In the beginning of March it was announced that AMD would be spending $334 million to purchase SeaMicro, a company who holds the patents on the 3D torus interconnect for High Powered Computing and servers.  This interconnect utilizes PCIe lanes to connect large amounts of processors together to create what was commonly referred to as a supercomputer and is now more likely to be labelled an HPC machine.  SeaMicro’s current SM1000 chassis can hold 64 processor cards, each of which have a processor socket, chipset and memory slots which makes the entire design beautifully modular. 

One of the more interesting features of the Freedom systems design is that it can currently utilize either Atom or Xeon chips on those processor cards.  With AMD now in the mix you can expect to see compatibility with Opteron chips in the very near future.  That will give AMD a chance to grab market share from Intel in the HPC market segment.   The Opteron series may not be as powerful as the current Xeons but they do cost noticeably less which makes them very attractive for customers who cannot afford 64 Xeons but need more power than an Atom can provide.

The competition is not just about price however; with Intel’s recent purchase of QLogic and the InfiniBand interconnect technology, AMD needs to ensure they can also provide a backbone which is comparable in speed.  The current Freedom interconnect has 1.28Tb/sec of aggregate bandwidth on a 3D torus, and supports up to sixteen 10-Gigabit Ethernet links or 64 Gigabit links, which is in the same ballpark as a 64 channel InfiniBand based system.  The true speed will actually depend on which processors AMD plans to put into these systems, but as Michael Detwiler told The Register, that will depend on what customers actually want and not on what AMD thinks will be best.

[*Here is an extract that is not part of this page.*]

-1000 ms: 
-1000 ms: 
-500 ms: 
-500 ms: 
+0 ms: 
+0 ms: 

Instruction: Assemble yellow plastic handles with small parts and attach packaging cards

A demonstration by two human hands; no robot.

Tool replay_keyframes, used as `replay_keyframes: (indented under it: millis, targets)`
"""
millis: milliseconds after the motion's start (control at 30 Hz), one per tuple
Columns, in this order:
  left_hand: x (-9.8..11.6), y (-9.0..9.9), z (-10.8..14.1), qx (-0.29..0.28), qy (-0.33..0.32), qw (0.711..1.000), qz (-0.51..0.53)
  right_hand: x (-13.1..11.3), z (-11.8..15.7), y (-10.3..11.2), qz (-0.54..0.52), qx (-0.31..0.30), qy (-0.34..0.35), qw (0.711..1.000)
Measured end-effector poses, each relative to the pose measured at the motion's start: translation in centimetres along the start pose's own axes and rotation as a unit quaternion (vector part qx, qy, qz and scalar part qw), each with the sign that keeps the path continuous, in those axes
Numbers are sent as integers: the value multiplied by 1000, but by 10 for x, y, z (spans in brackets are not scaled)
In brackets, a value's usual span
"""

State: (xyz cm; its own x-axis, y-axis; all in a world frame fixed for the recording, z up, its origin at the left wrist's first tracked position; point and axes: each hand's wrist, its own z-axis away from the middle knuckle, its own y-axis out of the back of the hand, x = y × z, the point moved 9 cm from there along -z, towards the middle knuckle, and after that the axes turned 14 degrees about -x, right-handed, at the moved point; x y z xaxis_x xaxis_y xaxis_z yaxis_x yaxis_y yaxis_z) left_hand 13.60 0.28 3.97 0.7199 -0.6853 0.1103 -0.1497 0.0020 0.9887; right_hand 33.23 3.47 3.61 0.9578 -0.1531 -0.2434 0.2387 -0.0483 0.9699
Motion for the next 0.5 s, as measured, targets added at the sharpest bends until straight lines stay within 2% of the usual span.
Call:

"As last week was winding down, Advanced Micro Devices took control of upstart server maker SeaMicro, and guess what? AMD is still not getting into the box building business, even if it does support SeaMicro’s customers for the foreseeable future out of necessity.

Further: Even if AMD doesn’t have aspirations to build boxes, the company may be poised to shake up the server racket as a component supplier. Perhaps not as dramatically as it did with the launch of the Opteron chips nearly a decade ago, but then again, maybe as much or more – depending on how AMD plays it and Intel and other server processor makers react."